I’m developing an NumPy like application that uses MLIR to generate and optimize many of the kernels inside the library. I was hoping to utilize affine maps to implement some transformations on arrays (discussed later), but after reading the discussion on Semantics of affine_maps in memrefs? - #3 by bondhugula, I’m a bit less sure about a reasonable direction to go, and would appreciate some feedback / direction help.
Consider an implementation of binary addition on 2D arrays in numpy using MLIR. One might write some code that generates a loop like this:
func.func @add(%arg0: memref<?x?xf64>, %arg1: memref<?x?xf64>, %arg2: memref<?x?xf64>) attributes {llvm.emit_c_interface} {
%c0 = arith.constant 0 : index
%dim = memref.dim %arg0, %c0 : memref<?x?xf64>
%c1 = arith.constant 1 : index
%dim_0 = memref.dim %arg0, %c1 : memref<?x?xf64>
affine.for %arg3 = #map(%c0) to #map(%dim) {
affine.for %arg4 = #map(%c0) to #map(%dim_0) {
%0 = affine.load %arg0[%arg3, %arg4] : memref<?x?xf64>
%1 = affine.load %arg1[%arg3, %arg4] : memref<?x?xf64>
%2 = arith.addf %0, %1 : f64
affine.store %6, %arg2[%arg3, %arg4] : memref<?x?xf64>
}
}
return
}
To keep the code generation relatively simple, it is nice to assume that the two input arrays to the binary operation as well as the output array are all of the same shape. However, that often isn’t the case in numpy due to things like slicing and broadcasting. One could write something like
x = np.ones((n, n))
y = 1.0 * x
which is usually implemented by broadcasting a view of the 1.0 scalar as a 2-D array by promoting the scalar into an array, but only logically – no extra memory is allocated.

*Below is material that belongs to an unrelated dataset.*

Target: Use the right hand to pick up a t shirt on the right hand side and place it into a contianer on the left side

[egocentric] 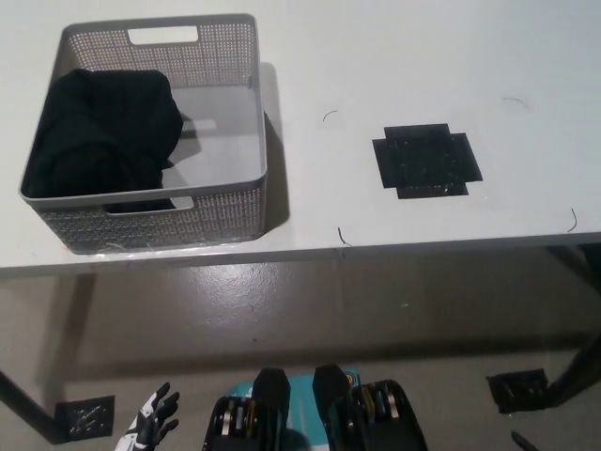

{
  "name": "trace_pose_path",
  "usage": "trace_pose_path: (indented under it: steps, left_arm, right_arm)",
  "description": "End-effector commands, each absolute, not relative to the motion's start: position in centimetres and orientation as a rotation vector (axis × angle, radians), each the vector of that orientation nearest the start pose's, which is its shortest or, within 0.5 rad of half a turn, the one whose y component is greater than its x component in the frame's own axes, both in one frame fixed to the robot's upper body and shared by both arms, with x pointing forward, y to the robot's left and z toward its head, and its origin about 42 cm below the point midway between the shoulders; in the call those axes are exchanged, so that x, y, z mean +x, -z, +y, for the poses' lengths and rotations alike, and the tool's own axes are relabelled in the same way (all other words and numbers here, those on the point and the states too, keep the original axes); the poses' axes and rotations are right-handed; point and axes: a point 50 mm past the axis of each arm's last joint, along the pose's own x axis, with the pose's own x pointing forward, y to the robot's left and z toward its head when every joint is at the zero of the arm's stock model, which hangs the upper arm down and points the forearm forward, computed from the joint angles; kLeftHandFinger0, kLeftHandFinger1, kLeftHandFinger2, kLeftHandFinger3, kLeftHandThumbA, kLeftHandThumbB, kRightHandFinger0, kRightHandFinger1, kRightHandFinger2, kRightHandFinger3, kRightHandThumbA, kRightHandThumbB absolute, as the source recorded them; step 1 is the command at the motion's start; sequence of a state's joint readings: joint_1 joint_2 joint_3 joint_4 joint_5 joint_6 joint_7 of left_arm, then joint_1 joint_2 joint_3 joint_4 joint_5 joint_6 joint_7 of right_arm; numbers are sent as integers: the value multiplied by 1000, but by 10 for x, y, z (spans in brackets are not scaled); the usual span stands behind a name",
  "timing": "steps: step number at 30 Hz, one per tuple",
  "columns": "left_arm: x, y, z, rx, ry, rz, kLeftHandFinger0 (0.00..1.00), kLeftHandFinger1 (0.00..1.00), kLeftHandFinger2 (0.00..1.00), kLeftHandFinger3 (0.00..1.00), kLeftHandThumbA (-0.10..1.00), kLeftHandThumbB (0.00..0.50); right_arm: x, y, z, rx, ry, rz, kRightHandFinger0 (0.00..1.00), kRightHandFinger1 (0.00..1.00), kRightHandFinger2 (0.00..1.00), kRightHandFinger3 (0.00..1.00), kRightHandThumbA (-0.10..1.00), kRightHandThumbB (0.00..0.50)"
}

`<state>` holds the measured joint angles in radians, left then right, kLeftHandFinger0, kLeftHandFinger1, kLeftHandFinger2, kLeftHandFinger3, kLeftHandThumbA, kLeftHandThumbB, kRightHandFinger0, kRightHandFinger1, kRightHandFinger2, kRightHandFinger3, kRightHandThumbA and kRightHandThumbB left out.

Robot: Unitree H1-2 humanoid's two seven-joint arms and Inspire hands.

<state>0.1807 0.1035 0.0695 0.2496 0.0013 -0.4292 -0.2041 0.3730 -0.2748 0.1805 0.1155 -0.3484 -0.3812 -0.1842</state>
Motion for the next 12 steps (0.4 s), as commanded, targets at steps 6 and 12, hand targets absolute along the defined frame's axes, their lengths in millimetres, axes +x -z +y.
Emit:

So there are two constraints I’m trying to grapple: 1) I want to make the implementations of the functions that generate these MLIR fragments simple – it’s nice if they don’t have to worry about transformations like I mentioned and 2) I want to eventually get those transformations reflected in the generated code, either at the point of generation, or some passes applied after.
My initial thinking was to make a pass over the generated MLIR fragments and construct an affine map for each of the input arrays based on the transformations that are applied to it. For example, if an array is broadcasted / promoted over a dimension, I would like to add an affine map that intuitively removes the promoted dimension. However, based on reading some documentation, I don’t think this sort of thing is possible – the affine maps don’t seem to amenable to this kind of dimension remapping as injectivity (for example) is no longer maintained.
Another option here is to write a pass that “undos” each transformation directly on the argument arrays and their uses inside the generated kernels, but I worry that this could be a little brittle, as this would have to be done after more specific dialects get lowered into memref, but then the assumptions they made about the operand memrefs might be wrong.
A final strategy is to instead consider these kinds of transformations when generating the task body, where we already don’t generate code using a 2-D memref (like in the above case), and manually undo the transformations when generating code that accesses each argument array. However, this approach feels like it greatly complicates the implementations of each numpy operator, as each operator needs to handle the potential dimensionalities of each input array.
Does anyone have an opinion here? Perhaps I’m misunderstanding how affine maps with memrefs could be used.